» EXERCISE AIM
Comb through the entries for "along" and pull out each line that holds it.

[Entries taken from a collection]
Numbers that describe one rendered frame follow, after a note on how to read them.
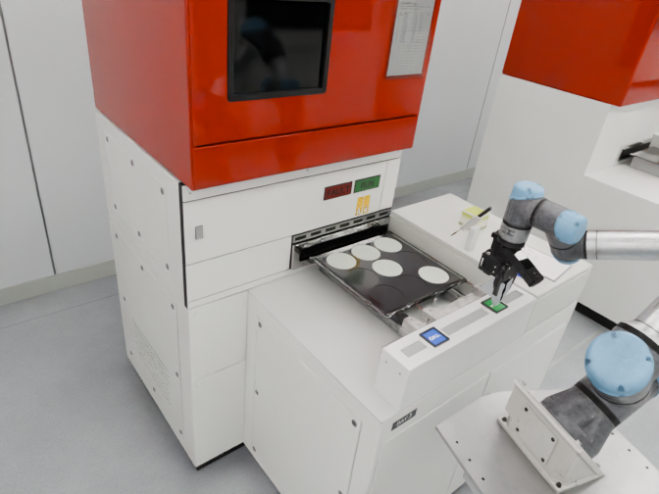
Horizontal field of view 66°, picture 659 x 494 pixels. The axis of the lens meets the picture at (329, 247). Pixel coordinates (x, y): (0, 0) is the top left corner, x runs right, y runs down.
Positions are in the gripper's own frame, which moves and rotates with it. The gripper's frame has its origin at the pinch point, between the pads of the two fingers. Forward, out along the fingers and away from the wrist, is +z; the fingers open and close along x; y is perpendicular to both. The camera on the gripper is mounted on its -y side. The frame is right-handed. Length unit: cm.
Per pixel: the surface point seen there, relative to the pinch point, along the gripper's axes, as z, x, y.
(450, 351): 3.2, 24.5, -3.9
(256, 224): -7, 43, 59
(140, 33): -57, 65, 80
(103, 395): 97, 80, 119
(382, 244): 7.6, -3.3, 48.8
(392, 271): 7.6, 5.7, 34.7
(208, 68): -55, 61, 54
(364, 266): 7.6, 12.1, 41.5

» REPLY TO THE TASK
Positions are in the gripper's own frame, which moves and rotates with it. The gripper's frame has its origin at the pinch point, between the pads of the two fingers. Forward, out along the fingers and away from the wrist, is +z; the fingers open and close along x; y is perpendicular to both. The camera on the gripper is mounted on its -y side. The frame is right-handed. Length unit: cm.
Per pixel: the surface point seen there, relative to the pinch point, along the gripper's axes, as z, x, y.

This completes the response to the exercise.